For critics, this contrast—between the extraordinary economic returns Gates celebrates and his dismissal of public concerns about risk—has continued to shape debate over the scope of his influence in global health.6
Bill Gates Could End World Hunger—But There’s No ROI in Feeding Children
Gates heralds vaccines as “the undisputed champion of lives saved per dollar spent” in his memo. He also emphasizes a global focus on efforts that “prevent suffering, particularly for those in the toughest conditions in the world’s poorest countries.”² But according to the United Nations World Food Program (WFP), three million children die from hunger every year (or one child every 10 seconds)—roughly one million more than Gates says die annually from vaccine-preventable diseases.
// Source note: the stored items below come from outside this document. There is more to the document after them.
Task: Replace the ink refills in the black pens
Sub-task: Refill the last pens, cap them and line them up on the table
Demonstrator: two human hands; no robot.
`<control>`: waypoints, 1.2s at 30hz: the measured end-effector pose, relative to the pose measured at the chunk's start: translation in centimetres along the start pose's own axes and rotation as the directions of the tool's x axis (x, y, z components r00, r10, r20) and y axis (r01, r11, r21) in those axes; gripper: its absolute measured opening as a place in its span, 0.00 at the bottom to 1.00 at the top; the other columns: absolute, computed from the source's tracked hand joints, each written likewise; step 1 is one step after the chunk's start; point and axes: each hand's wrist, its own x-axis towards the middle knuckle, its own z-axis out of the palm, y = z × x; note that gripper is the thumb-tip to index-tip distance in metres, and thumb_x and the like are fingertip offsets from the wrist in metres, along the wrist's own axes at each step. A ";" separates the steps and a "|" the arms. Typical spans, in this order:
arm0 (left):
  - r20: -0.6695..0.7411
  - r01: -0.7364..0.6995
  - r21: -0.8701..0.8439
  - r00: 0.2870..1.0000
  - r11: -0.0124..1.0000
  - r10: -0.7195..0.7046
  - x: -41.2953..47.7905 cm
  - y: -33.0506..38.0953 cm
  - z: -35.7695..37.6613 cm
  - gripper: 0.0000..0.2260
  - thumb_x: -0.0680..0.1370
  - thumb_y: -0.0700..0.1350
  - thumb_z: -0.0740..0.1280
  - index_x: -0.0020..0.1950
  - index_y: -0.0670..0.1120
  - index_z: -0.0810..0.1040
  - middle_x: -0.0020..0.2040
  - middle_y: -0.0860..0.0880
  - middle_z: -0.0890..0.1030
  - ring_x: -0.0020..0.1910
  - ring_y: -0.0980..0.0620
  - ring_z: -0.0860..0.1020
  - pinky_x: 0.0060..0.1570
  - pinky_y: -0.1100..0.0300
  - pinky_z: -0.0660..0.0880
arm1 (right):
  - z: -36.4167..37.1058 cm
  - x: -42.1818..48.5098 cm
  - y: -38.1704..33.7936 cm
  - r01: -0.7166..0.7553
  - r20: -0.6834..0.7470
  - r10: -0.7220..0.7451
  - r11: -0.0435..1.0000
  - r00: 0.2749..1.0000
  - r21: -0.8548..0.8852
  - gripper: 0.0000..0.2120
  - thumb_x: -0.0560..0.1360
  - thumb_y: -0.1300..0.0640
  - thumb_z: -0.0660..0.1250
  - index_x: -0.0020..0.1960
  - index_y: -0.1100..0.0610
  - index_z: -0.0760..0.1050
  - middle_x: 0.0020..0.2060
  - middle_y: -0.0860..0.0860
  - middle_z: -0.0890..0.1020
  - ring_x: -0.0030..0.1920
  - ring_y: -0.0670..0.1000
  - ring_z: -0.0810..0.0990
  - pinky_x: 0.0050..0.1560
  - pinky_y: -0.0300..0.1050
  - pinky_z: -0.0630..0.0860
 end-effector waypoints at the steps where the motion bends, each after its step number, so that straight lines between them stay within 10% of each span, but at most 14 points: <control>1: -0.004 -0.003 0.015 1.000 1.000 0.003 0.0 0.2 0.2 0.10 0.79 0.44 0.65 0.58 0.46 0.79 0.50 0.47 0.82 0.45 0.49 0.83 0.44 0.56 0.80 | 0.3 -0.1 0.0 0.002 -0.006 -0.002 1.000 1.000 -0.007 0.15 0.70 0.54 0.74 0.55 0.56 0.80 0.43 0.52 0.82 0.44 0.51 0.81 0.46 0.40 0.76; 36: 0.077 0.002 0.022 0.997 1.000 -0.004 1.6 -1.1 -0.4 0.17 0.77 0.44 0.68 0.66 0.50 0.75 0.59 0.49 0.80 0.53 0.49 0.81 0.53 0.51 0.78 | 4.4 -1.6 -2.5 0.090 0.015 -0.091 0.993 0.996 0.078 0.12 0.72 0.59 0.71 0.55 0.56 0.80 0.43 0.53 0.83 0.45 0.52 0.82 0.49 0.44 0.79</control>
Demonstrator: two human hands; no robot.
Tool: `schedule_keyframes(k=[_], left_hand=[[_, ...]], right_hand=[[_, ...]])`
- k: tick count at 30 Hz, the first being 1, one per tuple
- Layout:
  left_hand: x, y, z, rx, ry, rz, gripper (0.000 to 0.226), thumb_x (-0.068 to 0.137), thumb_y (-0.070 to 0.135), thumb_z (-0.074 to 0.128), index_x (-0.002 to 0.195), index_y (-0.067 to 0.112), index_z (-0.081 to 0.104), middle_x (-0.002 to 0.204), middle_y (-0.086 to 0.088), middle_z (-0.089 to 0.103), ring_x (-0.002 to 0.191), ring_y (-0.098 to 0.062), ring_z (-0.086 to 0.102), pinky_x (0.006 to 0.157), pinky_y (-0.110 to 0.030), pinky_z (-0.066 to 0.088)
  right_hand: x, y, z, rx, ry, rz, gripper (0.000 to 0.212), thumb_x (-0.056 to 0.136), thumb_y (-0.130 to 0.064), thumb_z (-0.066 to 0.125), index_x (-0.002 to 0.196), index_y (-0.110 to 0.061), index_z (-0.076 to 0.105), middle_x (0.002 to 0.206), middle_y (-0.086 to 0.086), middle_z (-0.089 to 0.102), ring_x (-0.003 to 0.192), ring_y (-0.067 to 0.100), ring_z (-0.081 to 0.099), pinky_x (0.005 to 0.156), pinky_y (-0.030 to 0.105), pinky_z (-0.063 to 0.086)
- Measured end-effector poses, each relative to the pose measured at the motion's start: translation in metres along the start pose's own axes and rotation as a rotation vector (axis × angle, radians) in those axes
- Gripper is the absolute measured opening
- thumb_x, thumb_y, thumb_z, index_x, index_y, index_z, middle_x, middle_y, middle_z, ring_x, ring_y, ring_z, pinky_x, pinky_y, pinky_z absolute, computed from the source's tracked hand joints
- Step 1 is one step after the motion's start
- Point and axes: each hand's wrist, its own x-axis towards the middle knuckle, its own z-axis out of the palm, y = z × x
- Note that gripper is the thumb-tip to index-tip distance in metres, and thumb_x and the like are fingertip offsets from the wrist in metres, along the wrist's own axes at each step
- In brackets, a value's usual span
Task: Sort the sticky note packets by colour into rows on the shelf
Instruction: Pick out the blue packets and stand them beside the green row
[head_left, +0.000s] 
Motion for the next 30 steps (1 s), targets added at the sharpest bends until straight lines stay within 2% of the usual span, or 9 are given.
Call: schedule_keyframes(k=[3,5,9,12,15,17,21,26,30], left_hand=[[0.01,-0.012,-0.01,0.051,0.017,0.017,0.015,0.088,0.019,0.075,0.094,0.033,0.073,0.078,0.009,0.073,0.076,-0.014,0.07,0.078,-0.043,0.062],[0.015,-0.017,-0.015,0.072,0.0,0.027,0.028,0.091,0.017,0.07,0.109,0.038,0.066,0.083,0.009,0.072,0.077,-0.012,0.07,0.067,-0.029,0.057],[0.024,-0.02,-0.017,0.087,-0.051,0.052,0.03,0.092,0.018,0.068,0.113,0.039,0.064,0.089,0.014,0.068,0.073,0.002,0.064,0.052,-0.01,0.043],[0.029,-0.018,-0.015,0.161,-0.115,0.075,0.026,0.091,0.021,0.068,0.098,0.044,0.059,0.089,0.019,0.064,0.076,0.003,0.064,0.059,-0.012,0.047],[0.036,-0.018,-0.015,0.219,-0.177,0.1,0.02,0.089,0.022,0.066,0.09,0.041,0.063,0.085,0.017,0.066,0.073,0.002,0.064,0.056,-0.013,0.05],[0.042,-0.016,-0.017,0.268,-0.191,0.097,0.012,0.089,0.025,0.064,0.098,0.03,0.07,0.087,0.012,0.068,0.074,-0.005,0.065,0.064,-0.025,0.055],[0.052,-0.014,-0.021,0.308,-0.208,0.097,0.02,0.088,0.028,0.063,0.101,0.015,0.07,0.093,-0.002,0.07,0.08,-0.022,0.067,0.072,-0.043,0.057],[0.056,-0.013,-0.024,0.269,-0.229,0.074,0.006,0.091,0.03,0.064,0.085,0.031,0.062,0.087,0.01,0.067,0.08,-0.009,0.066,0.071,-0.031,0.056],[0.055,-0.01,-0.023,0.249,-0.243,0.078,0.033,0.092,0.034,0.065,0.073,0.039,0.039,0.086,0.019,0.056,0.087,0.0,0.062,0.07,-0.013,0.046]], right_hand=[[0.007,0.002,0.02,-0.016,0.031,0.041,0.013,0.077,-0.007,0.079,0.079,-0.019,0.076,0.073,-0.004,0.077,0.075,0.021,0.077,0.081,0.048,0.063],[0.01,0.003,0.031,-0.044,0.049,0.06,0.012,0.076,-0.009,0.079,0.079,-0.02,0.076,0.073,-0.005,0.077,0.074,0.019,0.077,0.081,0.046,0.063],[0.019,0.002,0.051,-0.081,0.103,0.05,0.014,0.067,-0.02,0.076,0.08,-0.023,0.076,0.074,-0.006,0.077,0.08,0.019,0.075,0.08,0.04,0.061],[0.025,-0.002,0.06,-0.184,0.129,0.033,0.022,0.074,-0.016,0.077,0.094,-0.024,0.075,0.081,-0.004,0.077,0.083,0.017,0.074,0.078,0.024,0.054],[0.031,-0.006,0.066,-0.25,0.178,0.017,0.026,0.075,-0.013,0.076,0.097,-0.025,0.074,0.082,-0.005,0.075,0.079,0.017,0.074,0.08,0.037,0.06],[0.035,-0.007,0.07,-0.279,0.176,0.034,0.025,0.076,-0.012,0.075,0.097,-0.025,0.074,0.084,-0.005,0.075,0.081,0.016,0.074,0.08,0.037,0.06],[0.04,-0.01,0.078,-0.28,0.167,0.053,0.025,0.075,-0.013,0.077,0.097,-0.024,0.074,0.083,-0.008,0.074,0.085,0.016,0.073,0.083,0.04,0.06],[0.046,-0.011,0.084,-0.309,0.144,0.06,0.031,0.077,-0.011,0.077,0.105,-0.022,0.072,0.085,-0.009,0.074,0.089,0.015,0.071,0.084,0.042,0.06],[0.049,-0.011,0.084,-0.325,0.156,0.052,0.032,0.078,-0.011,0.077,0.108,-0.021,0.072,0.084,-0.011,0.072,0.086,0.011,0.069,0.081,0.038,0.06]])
Ending world hunger by 2030 would cost roughly $40 billion per year, meaning Gates’ estimated $200 billion economic return could have fully funded the effort for multiple years.7 8
Gates’ preference for vaccines—an arena where he holds decades of influence, deep institutional partnerships, and a well-defined investment logic—over comparable investments in hunger relief highlights a broader divide between high-ROI global health strategies and basic, lifesaving human needs—like access to food—that offer no financial return.